Interest rate risk is the risk to earnings and value arising from changes in market interest rates. Interest rate risk arises from timing differences in the repricings and maturities of interest-earning assets and interest-bearing liabilities (repricing risk), changes in the expected maturities of assets and liabilities arising from embedded options, such as borrowers’ ability to prepay home mortgage loans at any time and depositors’ ability to redeem certificates of deposit before maturity  (option risk), changes in the shape of the yield curve where interest rates increase or decrease in a nonparallel fashion (yield curve risk), and changes in spread relationships between different yield curves, such as U.S. Treasuries and Federal funds effective (basis risk).

Our board of directors establishes broad policy limits with respect to interest rate risk. As part of this policy, the asset liability committee, or ALCO, establishes specific operating guidelines within the parameters of the board of directors’ policies. In general, the ALCO focuses on ensuring a stable and steadily increasing flow of net interest income through  managing the size and mix of the balance sheet. The management of interest rate risk is an active process which encompasses monitoring loan and deposit flows complemented by investment and funding activities. Effective management of interest rate risk begins with understanding the dynamic characteristics of assets and liabilities and determining the appropriate interest rate risk posture given business forecasts, management objectives, market expectations, and policy constraints.

An asset sensitive position refers to a balance sheet position in which an increase in short-term interest rates is expected to generate higher net interest income, as rates earned on our interest-earning assets would reprice upward more quickly than rates paid on our interest-bearing liabilities, thus expanding our net interest margin. Conversely, a liability sensitive position refers to a balance sheet position in which an increase in short-term interest rates is expected to generate lower net interest income, as rates paid on our interest-bearing liabilities would reprice upward more quickly than rates earned on our interest-earning assets, thus compressing our net interest margin.

Interest rate risk measurement is calculated and reported to the ALCO at least quarterly. The information reported  includes period-end results and identifies any policy limits exceeded, along with an assessment of the policy limit breach and the action plan and timeline for resolution, mitigation, or assumption of the risk.

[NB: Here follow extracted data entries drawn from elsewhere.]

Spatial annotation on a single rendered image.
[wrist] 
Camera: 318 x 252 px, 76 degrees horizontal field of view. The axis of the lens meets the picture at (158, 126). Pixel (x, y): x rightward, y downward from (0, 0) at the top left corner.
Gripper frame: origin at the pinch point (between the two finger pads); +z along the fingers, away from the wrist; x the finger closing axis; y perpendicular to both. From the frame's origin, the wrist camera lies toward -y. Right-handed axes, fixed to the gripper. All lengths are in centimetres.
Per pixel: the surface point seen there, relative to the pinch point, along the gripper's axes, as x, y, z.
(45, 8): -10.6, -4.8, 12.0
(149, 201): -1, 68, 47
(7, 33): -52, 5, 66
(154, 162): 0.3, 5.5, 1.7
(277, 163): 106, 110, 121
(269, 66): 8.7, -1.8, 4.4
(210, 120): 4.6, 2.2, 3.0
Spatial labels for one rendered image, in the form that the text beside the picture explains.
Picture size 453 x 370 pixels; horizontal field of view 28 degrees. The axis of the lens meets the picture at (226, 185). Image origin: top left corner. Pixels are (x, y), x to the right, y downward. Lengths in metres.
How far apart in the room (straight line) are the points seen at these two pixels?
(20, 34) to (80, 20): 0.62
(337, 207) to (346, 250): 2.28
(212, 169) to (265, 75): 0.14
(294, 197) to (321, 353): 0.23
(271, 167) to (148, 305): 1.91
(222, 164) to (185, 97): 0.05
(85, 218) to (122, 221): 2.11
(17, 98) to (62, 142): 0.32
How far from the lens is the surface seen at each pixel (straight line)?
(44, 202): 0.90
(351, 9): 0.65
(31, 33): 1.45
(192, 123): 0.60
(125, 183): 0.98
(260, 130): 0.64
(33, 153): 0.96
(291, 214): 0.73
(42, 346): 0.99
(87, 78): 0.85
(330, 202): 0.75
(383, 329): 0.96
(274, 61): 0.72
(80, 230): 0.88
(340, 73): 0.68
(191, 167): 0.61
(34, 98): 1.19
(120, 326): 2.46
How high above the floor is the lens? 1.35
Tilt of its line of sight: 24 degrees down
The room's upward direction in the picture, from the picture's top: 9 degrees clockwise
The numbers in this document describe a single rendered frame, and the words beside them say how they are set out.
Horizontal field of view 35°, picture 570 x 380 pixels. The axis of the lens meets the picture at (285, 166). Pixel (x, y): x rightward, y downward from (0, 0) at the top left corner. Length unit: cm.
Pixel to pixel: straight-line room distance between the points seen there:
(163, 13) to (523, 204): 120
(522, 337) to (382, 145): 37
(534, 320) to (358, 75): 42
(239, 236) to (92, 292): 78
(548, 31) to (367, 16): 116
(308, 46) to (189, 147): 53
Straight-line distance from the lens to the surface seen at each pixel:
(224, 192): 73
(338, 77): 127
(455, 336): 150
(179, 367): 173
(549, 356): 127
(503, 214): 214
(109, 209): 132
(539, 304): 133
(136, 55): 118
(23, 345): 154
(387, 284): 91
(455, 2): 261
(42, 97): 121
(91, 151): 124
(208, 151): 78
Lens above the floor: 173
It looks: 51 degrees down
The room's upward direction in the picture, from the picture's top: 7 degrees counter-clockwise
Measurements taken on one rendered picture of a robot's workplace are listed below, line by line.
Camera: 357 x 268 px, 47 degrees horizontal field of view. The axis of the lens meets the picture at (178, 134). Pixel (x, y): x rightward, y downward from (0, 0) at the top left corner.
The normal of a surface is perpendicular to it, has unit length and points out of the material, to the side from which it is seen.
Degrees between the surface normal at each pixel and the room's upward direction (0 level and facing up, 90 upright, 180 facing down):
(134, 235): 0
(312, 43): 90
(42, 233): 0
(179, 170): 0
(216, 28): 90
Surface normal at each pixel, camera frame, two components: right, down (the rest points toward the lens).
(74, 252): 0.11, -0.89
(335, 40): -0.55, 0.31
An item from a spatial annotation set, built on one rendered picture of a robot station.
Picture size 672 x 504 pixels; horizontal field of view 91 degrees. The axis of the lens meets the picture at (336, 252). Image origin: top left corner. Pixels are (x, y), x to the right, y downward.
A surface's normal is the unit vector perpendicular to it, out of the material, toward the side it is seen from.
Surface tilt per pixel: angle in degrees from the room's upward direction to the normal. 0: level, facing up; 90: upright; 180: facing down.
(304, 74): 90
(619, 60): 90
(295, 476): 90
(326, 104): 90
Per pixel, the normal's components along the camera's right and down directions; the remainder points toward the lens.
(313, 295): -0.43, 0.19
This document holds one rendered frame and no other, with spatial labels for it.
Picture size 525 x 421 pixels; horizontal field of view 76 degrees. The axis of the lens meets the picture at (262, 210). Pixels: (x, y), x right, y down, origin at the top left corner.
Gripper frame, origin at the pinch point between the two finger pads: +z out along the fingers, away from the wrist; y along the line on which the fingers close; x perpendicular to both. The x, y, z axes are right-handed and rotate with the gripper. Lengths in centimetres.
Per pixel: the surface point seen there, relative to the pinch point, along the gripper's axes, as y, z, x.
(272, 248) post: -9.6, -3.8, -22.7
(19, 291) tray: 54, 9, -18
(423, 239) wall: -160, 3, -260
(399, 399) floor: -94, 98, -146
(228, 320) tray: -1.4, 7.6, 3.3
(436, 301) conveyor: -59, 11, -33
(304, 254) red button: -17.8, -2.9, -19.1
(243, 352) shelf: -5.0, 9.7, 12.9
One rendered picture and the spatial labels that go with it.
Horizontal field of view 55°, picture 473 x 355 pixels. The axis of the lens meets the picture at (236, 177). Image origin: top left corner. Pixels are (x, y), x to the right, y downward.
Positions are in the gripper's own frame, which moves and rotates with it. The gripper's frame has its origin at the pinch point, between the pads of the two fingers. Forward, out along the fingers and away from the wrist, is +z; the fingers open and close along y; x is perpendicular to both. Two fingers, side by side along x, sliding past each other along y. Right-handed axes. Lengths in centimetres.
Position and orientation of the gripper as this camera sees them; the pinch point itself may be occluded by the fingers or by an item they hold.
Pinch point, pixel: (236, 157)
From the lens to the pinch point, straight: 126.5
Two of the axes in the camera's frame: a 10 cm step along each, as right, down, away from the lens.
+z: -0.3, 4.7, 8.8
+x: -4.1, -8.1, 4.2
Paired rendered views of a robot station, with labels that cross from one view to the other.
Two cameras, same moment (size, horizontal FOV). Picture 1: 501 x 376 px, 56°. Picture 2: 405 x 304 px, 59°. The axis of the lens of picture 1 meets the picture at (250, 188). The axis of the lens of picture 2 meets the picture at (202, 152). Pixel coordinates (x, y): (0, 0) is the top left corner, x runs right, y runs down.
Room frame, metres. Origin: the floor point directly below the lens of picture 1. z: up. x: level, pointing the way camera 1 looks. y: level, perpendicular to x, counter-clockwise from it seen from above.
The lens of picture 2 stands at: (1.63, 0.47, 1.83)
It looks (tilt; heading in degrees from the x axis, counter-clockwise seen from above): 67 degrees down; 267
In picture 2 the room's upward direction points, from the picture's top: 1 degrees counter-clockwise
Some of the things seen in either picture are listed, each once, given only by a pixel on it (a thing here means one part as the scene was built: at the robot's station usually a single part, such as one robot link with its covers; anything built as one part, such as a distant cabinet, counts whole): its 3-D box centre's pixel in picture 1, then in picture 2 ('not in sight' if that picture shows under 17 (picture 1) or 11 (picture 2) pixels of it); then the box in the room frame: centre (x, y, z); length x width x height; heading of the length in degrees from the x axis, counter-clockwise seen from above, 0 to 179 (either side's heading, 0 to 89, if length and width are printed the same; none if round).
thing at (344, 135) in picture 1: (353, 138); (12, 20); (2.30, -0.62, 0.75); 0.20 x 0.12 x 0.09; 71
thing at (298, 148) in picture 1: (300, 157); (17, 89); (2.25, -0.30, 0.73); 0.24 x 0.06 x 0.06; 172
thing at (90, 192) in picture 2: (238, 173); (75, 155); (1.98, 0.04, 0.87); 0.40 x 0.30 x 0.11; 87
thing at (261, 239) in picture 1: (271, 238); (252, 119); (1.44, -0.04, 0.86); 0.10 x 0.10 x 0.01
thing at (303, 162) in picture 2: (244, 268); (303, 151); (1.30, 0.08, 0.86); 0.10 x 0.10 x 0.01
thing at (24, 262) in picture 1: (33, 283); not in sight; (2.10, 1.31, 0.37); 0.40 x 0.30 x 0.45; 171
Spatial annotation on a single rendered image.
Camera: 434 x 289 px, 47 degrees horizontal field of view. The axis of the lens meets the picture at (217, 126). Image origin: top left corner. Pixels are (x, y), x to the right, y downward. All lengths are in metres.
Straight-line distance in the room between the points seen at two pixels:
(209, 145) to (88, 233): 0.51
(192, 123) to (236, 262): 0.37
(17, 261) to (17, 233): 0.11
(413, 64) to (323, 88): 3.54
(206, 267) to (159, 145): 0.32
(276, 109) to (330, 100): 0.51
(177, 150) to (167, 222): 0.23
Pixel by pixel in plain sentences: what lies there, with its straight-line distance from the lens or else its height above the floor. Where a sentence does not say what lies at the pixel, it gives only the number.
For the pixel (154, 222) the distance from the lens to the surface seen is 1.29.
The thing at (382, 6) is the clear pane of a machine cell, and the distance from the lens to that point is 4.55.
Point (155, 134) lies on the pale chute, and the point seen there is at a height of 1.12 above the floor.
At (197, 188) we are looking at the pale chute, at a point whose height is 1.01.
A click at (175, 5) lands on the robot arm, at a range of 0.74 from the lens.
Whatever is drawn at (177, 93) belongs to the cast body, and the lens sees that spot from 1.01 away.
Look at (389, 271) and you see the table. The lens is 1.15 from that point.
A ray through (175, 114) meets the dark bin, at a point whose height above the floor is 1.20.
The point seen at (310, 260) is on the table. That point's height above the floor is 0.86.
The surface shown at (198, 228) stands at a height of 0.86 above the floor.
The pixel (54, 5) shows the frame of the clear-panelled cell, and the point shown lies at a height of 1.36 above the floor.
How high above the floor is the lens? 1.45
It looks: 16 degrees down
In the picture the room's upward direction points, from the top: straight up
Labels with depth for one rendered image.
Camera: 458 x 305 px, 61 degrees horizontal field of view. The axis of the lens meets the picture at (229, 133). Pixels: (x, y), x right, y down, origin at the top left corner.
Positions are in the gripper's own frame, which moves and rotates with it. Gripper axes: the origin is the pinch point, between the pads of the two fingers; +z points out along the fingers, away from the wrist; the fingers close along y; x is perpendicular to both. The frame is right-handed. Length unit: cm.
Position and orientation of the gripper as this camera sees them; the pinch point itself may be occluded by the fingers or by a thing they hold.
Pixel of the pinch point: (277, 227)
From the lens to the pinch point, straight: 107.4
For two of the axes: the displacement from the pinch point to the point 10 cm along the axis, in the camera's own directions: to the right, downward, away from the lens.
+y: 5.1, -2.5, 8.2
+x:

Evaluation of Interest Rate Risk

We use income simulations, an analysis of core funding utilization, and economic value of equity (EVE) simulations  as our primary tools in measuring and managing interest rate risk. These tools are utilized to quantify the potential earnings impact of changing interest rates over a two year simulation horizon (income simulations) as well as identify expected earnings trends given longer term rate cycles (long term simulations, core funding utilizations, and EVE simulation). A standard gap report and funding matrix will also be utilized to provide supporting detailed information on the expected timing of cashflow and repricing opportunities.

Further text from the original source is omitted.